- **Your assignment**:
Using the entries below, show all lines with the string "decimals".

- **Records supplied**:
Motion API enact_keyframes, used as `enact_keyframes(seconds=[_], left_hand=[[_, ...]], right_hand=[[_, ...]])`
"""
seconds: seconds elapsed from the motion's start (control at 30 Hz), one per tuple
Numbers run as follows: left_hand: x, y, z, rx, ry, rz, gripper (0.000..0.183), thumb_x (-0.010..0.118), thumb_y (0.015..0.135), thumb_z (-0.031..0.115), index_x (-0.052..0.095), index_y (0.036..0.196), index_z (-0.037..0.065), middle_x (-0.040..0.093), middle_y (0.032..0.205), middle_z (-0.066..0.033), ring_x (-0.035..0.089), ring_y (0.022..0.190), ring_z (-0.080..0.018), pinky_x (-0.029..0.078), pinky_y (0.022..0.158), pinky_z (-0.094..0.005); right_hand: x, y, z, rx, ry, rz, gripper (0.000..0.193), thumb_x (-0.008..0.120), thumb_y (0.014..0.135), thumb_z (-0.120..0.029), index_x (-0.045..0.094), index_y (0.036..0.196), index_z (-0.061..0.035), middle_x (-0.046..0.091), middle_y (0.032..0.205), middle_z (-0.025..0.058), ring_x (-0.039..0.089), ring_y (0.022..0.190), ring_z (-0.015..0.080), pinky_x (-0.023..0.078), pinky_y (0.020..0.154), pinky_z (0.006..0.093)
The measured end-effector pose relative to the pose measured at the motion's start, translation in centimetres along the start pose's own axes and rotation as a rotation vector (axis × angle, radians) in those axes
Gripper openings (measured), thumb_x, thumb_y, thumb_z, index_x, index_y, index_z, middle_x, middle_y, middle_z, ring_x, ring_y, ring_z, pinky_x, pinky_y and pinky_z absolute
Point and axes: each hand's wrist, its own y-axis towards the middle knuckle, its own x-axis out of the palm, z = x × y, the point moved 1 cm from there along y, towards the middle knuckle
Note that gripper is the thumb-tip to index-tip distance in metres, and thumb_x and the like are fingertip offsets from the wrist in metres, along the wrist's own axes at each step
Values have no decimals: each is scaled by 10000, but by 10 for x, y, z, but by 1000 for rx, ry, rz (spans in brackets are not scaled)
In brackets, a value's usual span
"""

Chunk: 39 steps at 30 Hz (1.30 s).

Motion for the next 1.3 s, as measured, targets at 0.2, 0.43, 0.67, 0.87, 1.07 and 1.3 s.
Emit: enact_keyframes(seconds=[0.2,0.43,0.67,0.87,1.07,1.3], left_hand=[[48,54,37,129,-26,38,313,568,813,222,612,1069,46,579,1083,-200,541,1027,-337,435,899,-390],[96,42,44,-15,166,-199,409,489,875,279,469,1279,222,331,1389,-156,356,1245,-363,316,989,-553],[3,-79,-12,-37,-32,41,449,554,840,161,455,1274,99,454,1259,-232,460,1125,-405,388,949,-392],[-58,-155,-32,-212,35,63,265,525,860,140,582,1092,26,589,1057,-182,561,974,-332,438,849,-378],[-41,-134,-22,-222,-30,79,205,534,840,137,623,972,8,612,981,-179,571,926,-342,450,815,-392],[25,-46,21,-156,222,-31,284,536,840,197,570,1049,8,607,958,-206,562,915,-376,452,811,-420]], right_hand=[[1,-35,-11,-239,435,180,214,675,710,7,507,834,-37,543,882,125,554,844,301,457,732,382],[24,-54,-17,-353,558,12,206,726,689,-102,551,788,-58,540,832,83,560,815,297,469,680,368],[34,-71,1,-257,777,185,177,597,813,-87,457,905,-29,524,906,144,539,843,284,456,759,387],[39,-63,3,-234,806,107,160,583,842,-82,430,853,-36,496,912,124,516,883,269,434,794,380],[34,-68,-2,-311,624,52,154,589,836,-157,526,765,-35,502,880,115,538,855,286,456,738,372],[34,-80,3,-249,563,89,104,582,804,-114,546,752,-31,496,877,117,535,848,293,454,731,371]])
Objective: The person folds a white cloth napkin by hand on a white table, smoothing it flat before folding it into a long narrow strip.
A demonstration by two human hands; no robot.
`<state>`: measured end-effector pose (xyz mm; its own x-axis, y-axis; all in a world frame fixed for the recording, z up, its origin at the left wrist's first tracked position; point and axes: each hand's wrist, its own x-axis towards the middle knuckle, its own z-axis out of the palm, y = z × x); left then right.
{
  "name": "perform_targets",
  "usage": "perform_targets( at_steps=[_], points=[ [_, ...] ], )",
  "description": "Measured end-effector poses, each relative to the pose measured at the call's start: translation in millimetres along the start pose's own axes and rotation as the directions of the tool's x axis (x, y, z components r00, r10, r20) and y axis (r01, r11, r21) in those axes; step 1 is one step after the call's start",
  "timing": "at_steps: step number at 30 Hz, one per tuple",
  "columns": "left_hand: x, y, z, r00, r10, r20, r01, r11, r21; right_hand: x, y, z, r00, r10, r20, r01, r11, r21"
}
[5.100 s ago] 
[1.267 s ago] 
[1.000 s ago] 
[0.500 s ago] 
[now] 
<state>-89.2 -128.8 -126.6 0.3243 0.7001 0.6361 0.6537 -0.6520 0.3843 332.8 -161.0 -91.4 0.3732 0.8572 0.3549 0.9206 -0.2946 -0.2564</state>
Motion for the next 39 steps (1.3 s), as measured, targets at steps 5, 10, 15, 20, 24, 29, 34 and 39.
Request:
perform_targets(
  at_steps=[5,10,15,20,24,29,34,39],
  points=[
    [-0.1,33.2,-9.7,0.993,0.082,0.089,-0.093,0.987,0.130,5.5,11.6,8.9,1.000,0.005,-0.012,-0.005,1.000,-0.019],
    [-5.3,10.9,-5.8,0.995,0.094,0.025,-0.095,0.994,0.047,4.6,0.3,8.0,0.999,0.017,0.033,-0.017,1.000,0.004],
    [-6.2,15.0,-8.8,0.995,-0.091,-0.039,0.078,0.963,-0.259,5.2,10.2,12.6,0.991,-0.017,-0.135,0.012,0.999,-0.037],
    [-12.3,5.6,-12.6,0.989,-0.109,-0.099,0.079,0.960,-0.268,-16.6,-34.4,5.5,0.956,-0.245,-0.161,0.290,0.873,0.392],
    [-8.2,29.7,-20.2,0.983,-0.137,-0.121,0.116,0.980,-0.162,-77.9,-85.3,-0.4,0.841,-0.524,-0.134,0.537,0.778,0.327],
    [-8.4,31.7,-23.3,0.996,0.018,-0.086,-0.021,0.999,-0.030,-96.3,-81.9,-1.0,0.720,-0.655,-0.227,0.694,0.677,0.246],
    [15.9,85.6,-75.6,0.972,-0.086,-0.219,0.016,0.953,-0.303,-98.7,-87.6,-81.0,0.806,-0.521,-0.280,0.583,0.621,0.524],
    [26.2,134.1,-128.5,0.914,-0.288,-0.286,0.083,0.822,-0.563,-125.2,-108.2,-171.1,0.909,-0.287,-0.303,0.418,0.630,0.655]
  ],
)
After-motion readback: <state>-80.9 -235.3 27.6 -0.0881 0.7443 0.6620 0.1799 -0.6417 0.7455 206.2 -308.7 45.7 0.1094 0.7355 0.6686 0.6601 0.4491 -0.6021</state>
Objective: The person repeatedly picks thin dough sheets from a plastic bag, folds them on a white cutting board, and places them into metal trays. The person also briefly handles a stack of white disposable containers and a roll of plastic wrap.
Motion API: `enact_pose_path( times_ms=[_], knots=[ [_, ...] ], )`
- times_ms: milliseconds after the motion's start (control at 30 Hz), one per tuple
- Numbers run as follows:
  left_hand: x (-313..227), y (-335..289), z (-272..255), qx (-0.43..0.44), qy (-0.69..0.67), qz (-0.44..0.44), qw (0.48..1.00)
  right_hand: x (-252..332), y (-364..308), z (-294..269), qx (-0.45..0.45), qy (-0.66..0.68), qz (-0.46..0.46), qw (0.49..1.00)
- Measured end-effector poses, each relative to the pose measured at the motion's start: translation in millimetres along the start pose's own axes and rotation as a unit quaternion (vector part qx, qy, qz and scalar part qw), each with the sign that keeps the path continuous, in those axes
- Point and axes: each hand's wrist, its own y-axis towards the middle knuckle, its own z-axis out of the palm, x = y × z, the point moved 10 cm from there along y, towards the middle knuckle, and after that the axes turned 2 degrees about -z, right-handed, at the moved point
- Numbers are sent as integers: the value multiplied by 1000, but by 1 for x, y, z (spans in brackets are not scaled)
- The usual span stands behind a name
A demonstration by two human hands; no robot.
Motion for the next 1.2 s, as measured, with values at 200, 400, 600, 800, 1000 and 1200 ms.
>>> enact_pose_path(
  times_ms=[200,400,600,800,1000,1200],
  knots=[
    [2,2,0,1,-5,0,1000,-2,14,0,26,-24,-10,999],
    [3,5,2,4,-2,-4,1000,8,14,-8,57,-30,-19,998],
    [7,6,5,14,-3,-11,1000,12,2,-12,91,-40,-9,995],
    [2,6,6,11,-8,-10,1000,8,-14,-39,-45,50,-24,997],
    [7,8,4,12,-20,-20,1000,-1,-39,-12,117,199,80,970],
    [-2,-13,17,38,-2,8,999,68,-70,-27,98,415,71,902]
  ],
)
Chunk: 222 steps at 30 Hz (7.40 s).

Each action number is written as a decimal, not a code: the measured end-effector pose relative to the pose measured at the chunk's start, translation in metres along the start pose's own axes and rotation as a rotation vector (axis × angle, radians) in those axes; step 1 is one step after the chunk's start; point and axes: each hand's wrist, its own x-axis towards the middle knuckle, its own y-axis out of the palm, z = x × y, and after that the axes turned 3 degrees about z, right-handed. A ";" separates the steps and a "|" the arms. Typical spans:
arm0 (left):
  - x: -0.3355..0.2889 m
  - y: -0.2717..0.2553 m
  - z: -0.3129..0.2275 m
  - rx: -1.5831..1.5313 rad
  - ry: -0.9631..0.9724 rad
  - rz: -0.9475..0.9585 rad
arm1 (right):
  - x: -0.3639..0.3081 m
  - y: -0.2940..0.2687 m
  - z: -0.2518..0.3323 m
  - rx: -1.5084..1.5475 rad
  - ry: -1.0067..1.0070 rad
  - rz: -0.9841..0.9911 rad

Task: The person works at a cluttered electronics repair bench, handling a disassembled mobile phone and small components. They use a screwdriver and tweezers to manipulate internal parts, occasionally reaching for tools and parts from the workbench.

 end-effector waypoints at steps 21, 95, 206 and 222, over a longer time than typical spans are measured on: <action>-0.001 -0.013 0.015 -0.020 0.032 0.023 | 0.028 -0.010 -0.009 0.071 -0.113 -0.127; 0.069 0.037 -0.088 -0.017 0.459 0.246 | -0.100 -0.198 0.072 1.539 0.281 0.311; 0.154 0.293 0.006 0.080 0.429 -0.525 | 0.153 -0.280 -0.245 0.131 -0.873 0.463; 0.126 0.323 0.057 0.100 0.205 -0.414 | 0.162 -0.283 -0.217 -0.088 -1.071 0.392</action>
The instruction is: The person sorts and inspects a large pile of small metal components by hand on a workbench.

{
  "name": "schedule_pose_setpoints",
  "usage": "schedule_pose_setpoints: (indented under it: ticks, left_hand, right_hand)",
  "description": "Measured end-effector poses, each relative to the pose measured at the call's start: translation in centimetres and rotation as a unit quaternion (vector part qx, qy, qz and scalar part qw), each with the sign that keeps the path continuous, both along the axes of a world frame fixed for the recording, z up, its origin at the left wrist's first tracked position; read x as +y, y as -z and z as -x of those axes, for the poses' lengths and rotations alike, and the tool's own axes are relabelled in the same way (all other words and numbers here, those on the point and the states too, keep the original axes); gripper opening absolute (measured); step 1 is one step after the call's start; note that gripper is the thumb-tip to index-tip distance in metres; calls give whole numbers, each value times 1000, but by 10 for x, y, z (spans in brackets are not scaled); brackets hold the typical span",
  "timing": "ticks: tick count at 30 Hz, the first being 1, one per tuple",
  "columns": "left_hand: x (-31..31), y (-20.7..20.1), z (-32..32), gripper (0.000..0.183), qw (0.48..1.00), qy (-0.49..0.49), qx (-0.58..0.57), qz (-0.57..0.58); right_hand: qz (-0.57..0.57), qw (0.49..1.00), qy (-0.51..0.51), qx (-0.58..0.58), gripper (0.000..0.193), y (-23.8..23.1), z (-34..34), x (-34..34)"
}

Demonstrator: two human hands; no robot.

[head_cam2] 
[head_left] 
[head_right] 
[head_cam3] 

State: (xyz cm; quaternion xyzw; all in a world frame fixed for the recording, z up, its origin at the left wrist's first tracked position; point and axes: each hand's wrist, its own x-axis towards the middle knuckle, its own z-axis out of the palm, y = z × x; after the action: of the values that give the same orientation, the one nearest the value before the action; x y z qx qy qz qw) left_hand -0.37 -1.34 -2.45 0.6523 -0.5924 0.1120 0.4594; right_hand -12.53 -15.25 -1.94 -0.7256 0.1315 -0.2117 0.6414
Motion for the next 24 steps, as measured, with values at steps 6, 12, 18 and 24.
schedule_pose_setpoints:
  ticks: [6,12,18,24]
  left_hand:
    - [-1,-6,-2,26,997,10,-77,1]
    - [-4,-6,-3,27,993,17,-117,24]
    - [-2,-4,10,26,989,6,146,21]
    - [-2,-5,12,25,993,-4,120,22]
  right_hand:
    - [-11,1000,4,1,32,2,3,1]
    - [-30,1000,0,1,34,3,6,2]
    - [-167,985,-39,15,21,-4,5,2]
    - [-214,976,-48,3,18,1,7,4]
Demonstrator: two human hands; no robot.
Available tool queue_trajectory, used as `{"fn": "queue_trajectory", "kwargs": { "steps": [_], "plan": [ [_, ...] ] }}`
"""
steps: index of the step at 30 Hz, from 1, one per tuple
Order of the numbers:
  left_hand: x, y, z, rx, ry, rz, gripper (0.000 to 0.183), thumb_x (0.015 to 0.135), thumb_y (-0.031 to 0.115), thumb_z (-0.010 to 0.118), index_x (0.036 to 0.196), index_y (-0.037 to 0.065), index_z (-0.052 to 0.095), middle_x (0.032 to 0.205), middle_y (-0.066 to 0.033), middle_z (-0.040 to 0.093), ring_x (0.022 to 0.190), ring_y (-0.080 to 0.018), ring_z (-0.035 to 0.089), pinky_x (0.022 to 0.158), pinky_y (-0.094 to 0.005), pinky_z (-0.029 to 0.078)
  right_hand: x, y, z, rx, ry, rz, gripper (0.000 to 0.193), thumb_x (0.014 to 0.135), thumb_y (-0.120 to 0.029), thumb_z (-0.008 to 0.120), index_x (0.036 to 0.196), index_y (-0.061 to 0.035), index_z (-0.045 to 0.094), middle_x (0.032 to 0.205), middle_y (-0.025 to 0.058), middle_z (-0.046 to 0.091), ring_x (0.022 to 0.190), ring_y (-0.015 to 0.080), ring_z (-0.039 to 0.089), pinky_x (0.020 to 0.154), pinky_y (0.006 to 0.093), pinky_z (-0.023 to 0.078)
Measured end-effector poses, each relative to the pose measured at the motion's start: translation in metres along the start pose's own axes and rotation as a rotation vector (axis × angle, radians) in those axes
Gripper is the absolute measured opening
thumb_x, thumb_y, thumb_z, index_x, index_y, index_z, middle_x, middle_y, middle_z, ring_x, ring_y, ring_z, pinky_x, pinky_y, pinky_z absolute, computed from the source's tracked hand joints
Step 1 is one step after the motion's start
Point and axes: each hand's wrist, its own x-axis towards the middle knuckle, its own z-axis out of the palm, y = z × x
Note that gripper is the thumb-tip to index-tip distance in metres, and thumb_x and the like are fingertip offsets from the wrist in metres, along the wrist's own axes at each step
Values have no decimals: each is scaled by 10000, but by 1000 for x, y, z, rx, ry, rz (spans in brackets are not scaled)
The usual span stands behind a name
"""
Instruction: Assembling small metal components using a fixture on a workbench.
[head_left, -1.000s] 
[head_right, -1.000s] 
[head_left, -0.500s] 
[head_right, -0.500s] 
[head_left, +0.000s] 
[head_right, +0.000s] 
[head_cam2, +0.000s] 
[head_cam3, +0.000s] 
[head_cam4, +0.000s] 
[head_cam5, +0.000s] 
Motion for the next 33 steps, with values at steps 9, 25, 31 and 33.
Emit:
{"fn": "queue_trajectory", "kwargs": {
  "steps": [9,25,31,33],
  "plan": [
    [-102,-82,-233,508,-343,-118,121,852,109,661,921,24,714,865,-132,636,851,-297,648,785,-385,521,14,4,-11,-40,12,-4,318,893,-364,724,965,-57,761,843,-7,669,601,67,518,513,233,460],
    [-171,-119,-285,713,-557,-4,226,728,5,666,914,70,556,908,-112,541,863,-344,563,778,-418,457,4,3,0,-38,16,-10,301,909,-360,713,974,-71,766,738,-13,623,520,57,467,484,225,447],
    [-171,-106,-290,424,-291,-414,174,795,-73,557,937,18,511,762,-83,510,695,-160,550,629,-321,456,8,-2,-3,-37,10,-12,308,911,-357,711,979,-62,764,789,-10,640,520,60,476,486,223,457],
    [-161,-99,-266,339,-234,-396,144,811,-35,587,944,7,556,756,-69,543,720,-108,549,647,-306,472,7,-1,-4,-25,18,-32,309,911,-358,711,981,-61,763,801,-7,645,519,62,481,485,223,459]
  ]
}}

- **Solution for this task**:
Values have no decimals: each is scaled by 10000, but by 10 for x, y, z, but by 1000 for rx, ry, rz (spans in brackets are not scaled)
Values have no decimals: each is scaled by 10000, but by 1000 for x, y, z, rx, ry, rz (spans in brackets are not scaled)

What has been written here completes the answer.